* What to do:
Retype the listing that follows, exactly as written.
==== Provided data
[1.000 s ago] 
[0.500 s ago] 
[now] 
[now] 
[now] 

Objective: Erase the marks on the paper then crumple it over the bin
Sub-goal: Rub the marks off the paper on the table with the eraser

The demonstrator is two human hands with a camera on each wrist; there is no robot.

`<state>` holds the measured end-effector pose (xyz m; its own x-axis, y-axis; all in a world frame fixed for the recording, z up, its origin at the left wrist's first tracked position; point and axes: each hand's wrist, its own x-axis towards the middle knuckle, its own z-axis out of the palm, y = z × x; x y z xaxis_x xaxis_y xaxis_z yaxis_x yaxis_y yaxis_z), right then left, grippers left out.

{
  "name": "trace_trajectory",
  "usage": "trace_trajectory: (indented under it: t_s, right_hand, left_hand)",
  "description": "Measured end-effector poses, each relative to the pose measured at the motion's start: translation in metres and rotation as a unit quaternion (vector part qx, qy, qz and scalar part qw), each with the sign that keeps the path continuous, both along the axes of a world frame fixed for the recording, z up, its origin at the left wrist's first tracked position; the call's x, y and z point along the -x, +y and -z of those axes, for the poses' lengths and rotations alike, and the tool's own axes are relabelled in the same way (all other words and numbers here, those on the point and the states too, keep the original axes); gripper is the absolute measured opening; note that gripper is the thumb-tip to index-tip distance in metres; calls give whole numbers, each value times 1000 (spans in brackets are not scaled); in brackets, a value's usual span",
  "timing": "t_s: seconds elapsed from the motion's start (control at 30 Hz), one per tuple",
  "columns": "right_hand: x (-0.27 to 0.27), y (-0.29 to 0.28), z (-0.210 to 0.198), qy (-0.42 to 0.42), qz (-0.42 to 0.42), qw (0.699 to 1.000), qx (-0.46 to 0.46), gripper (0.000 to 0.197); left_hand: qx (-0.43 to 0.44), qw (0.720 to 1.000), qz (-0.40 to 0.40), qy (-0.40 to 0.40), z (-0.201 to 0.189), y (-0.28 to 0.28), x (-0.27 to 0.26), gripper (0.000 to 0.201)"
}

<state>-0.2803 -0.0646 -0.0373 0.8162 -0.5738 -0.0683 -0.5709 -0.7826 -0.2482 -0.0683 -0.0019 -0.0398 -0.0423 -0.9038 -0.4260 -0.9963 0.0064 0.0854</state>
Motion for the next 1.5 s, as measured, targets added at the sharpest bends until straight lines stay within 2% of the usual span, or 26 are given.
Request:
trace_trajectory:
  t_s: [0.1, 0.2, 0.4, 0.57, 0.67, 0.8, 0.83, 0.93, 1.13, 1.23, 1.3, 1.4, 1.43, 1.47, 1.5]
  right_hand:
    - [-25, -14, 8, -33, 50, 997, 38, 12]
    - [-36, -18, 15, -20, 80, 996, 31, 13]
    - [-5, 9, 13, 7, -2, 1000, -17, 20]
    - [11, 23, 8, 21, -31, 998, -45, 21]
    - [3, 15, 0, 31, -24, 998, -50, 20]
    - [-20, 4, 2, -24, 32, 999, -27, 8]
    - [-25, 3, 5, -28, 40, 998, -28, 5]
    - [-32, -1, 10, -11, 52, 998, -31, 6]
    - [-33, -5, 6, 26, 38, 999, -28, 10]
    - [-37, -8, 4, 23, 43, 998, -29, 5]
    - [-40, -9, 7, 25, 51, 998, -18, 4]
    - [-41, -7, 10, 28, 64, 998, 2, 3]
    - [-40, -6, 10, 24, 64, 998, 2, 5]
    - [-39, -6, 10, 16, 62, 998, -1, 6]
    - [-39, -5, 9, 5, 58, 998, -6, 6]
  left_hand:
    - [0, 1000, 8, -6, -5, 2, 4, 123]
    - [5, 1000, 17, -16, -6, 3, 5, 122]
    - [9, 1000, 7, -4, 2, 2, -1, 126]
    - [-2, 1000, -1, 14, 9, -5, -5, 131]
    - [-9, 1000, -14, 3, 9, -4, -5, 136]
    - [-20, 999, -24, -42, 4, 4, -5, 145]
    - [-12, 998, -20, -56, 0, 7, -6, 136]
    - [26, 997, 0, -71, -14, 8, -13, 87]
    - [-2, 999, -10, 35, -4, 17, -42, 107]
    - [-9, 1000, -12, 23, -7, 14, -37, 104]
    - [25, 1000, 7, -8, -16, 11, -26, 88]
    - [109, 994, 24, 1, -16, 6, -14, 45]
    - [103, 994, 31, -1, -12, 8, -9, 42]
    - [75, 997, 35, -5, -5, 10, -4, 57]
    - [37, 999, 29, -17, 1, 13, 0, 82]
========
* Output for this exercise:
[1.000 s ago] 
[0.500 s ago] 
[now] 
[now] 
[now] 

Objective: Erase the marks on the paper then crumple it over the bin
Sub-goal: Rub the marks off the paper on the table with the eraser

The demonstrator is two human hands with a camera on each wrist; there is no robot.

`<state>` holds the measured end-effector pose (xyz m; its own x-axis, y-axis; all in a world frame fixed for the recording, z up, its origin at the left wrist's first tracked position; point and axes: each hand's wrist, its own x-axis towards the middle knuckle, its own z-axis out of the palm, y = z × x; x y z xaxis_x xaxis_y xaxis_z yaxis_x yaxis_y yaxis_z), right then left, grippers left out.

{
  "name": "trace_trajectory",
  "usage": "trace_trajectory: (indented under it: t_s, right_hand, left_hand)",
  "description": "Measured end-effector poses, each relative to the pose measured at the motion's start: translation in metres and rotation as a unit quaternion (vector part qx, qy, qz and scalar part qw), each with the sign that keeps the path continuous, both along the axes of a world frame fixed for the recording, z up, its origin at the left wrist's first tracked position; the call's x, y and z point along the -x, +y and -z of those axes, for the poses' lengths and rotations alike, and the tool's own axes are relabelled in the same way (all other words and numbers here, those on the point and the states too, keep the original axes); gripper is the absolute measured opening; note that gripper is the thumb-tip to index-tip distance in metres; calls give whole numbers, each value times 1000 (spans in brackets are not scaled); in brackets, a value's usual span",
  "timing": "t_s: seconds elapsed from the motion's start (control at 30 Hz), one per tuple",
  "columns": "right_hand: x (-0.27 to 0.27), y (-0.29 to 0.28), z (-0.210 to 0.198), qy (-0.42 to 0.42), qz (-0.42 to 0.42), qw (0.699 to 1.000), qx (-0.46 to 0.46), gripper (0.000 to 0.197); left_hand: qx (-0.43 to 0.44), qw (0.720 to 1.000), qz (-0.40 to 0.40), qy (-0.40 to 0.40), z (-0.201 to 0.189), y (-0.28 to 0.28), x (-0.27 to 0.26), gripper (0.000 to 0.201)"
}

<state>-0.2803 -0.0646 -0.0373 0.8162 -0.5738 -0.0683 -0.5709 -0.7826 -0.2482 -0.0683 -0.0019 -0.0398 -0.0423 -0.9038 -0.4260 -0.9963 0.0064 0.0854</state>
Motion for the next 1.5 s, as measured, targets added at the sharpest bends until straight lines stay within 2% of the usual span, or 26 are given.
Request:
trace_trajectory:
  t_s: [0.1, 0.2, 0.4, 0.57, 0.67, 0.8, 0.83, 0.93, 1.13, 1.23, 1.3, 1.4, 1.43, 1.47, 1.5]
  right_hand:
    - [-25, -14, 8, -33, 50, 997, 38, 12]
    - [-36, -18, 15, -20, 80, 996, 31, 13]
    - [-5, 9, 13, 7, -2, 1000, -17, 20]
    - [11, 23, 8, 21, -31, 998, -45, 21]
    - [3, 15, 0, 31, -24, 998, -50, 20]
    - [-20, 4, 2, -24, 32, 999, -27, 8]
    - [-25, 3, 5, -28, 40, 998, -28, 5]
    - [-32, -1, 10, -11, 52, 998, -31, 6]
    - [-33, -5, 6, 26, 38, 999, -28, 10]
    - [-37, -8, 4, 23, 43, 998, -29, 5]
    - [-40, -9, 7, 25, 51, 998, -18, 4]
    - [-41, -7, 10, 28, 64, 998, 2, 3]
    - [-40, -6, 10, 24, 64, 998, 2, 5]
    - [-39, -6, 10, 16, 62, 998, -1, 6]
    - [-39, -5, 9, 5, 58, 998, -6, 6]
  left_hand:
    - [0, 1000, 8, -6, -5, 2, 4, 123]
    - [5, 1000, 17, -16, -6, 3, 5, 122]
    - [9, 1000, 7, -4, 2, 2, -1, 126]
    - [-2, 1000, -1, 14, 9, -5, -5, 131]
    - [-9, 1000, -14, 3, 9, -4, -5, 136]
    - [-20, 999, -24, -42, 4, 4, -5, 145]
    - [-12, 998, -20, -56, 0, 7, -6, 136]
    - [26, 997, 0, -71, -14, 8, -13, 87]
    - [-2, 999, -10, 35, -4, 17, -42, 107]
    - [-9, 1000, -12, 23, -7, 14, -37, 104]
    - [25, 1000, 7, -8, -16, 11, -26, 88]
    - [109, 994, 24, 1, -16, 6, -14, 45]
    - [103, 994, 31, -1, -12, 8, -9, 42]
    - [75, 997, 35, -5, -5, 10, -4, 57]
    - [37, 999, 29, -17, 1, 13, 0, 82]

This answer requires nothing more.